Due to the gravity of what is going on beneath the nation’s skin, these confessions at the highest levels of the government are merely the tip of the iceberg. This is evidence that the Supreme Leader’s hold on power is weakening.“We should be concerned about the effects of the breach between the people and the state,” Parliament deputy Mehdi Asgari stated on January 9.”Why are we deaf to the sound of people’s spines being broken?” He warned Raisi not to inflame the society by shouting on the parliament floor, “The people can no longer endure any more pressure.”
Abdolreza Mesri MP, “A significant crisis is on the way”
“The country has reached a critical level of sorrow and action must be made before it is too late,” the state-run newspaper Eqtesade Pouya reported on January 7. Otherwise, people’s patience will run out, and it will be unclear which way the system will go.”A significant crisis is on the way, much more serious than some people think!” Abdolreza Mesri, a former minister and current MP, stated on January 6, “A serious crisis is on the way, much more serious than some people believe!” Iran is prone to events that are extremely different from 2017 and 2019, and this time, it is poverty that is marching to the streets!” the state-run Mardom salary newspaper said on January 16, referring to the latest state-wide uprising.
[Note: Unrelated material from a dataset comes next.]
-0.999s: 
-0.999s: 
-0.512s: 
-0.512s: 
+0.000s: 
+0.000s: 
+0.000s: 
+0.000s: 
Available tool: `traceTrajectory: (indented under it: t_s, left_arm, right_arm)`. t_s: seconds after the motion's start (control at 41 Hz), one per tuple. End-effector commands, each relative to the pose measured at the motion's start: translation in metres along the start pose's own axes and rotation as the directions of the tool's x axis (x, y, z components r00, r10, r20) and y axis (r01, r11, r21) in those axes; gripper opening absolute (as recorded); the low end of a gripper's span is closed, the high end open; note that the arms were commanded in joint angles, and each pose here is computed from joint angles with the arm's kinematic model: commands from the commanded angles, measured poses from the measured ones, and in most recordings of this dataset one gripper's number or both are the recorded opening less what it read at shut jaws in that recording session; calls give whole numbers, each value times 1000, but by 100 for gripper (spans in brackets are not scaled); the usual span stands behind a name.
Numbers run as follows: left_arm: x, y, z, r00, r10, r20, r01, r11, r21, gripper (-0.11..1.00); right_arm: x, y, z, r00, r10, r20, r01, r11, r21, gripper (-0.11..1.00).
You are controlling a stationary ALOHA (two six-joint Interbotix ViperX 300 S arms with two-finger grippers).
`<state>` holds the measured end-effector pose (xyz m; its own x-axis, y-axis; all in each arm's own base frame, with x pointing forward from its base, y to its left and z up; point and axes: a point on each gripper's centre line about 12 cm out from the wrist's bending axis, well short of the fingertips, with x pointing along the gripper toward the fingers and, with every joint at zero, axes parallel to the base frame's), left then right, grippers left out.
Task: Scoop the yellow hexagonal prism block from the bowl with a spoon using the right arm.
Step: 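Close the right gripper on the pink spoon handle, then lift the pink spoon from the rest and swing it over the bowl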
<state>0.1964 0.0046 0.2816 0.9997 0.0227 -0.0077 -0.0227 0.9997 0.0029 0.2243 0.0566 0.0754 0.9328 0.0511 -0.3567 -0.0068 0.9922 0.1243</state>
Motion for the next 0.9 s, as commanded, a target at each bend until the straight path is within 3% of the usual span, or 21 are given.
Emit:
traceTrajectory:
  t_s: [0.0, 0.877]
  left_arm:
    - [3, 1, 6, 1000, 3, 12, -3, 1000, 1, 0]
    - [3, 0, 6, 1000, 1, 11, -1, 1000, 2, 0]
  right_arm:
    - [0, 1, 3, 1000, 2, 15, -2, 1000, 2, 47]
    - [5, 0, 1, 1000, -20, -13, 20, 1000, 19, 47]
These are only a few of the factors that prompted the regime’s deputy interior minister to speak out on state television about a “desire to bring about a fundamental change in the country.”If history is any indication, dictatorships have always attempted to silence and dismiss the voice of the oppressed people. However, if their officials start hearing these voices, it’s possible that it’s because they’re getting too close to the dictators, who were previously thought to be safe.